**WORK REQUEST**
The reply should consist of the full listing, written out exactly.
--------------------------------
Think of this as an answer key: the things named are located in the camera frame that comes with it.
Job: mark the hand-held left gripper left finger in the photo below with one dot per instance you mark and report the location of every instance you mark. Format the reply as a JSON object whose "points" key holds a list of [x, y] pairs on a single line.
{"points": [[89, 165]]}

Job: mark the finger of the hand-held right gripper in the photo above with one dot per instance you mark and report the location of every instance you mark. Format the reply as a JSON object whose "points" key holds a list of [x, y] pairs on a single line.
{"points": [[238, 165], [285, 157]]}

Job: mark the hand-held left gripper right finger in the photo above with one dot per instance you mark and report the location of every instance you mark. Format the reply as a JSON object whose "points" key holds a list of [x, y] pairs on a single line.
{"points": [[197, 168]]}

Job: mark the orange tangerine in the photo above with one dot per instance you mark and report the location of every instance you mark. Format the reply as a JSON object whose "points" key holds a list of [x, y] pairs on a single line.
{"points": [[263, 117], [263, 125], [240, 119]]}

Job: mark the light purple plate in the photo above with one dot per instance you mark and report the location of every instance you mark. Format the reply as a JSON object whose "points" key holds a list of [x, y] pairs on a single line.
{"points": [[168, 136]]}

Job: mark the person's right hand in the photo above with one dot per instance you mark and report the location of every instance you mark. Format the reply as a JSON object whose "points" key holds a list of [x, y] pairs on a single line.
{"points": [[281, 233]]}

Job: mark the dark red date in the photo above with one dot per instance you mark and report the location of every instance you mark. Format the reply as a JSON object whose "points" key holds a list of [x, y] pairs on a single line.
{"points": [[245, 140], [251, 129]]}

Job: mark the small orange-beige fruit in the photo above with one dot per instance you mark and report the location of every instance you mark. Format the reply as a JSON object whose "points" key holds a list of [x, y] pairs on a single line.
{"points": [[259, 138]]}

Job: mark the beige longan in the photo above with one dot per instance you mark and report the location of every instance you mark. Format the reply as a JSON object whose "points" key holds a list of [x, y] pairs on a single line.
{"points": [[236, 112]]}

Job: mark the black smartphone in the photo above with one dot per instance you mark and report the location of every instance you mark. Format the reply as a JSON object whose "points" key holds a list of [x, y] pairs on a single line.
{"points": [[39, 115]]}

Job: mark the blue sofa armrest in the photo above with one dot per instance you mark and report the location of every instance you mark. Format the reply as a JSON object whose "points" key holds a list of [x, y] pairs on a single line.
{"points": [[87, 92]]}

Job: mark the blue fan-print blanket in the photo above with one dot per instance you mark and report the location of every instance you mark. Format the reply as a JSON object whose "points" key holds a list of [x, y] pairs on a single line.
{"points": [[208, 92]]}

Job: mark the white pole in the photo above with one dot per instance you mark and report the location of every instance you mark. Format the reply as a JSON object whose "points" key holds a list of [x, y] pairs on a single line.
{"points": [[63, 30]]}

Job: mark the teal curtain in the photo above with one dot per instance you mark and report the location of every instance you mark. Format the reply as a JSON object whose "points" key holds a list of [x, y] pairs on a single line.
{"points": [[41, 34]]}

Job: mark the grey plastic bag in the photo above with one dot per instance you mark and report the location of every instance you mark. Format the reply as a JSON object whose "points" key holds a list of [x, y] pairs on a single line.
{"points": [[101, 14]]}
--------------------------------
**ANSWER SECTION**
Think of this as an answer key: the things named are located in the camera frame that comes with it.
Job: mark the hand-held left gripper left finger in the photo below with one dot per instance you mark and report the location of every instance you mark. Format the reply as a JSON object whose "points" key holds a list of [x, y] pairs on a single line.
{"points": [[89, 165]]}

Job: mark the finger of the hand-held right gripper in the photo above with one dot per instance you mark and report the location of every instance you mark. Format the reply as a JSON object whose "points" key holds a list of [x, y] pairs on a single line.
{"points": [[238, 165], [285, 157]]}

Job: mark the hand-held left gripper right finger in the photo above with one dot per instance you mark and report the location of every instance you mark. Format the reply as a JSON object whose "points" key holds a list of [x, y] pairs on a single line.
{"points": [[197, 168]]}

Job: mark the orange tangerine in the photo above with one dot per instance you mark and report the location of every instance you mark. Format the reply as a JSON object whose "points" key holds a list of [x, y] pairs on a single line.
{"points": [[263, 117], [263, 125], [240, 119]]}

Job: mark the light purple plate in the photo above with one dot per instance you mark and report the location of every instance you mark. Format the reply as a JSON object whose "points" key holds a list of [x, y] pairs on a single line.
{"points": [[168, 136]]}

Job: mark the person's right hand in the photo above with one dot per instance you mark and report the location of every instance you mark. Format the reply as a JSON object whose "points" key holds a list of [x, y] pairs on a single line.
{"points": [[281, 233]]}

Job: mark the dark red date in the photo above with one dot per instance you mark and report the location of every instance you mark. Format the reply as a JSON object whose "points" key holds a list of [x, y] pairs on a single line.
{"points": [[245, 140], [251, 129]]}

Job: mark the small orange-beige fruit in the photo above with one dot per instance you mark and report the location of every instance you mark. Format the reply as a JSON object whose "points" key holds a list of [x, y] pairs on a single line.
{"points": [[259, 138]]}

Job: mark the beige longan in the photo above with one dot per instance you mark and report the location of every instance you mark. Format the reply as a JSON object whose "points" key holds a list of [x, y] pairs on a single line.
{"points": [[236, 112]]}

Job: mark the black smartphone in the photo above with one dot per instance you mark and report the location of every instance you mark. Format the reply as a JSON object whose "points" key holds a list of [x, y] pairs on a single line.
{"points": [[39, 115]]}

Job: mark the blue sofa armrest in the photo above with one dot per instance you mark and report the location of every instance you mark. Format the reply as a JSON object whose "points" key holds a list of [x, y] pairs on a single line.
{"points": [[87, 92]]}

Job: mark the blue fan-print blanket in the photo above with one dot per instance you mark and report the location of every instance you mark. Format the reply as a JSON object whose "points" key holds a list of [x, y] pairs on a single line.
{"points": [[208, 92]]}

Job: mark the white pole in the photo above with one dot per instance you mark and report the location of every instance you mark. Format the reply as a JSON object whose "points" key holds a list of [x, y] pairs on a single line.
{"points": [[63, 30]]}

Job: mark the teal curtain in the photo above with one dot per instance you mark and report the location of every instance you mark. Format the reply as a JSON object whose "points" key holds a list of [x, y] pairs on a single line.
{"points": [[41, 34]]}

Job: mark the grey plastic bag in the photo above with one dot per instance you mark and report the location of every instance you mark. Format the reply as a JSON object whose "points" key holds a list of [x, y] pairs on a single line.
{"points": [[101, 14]]}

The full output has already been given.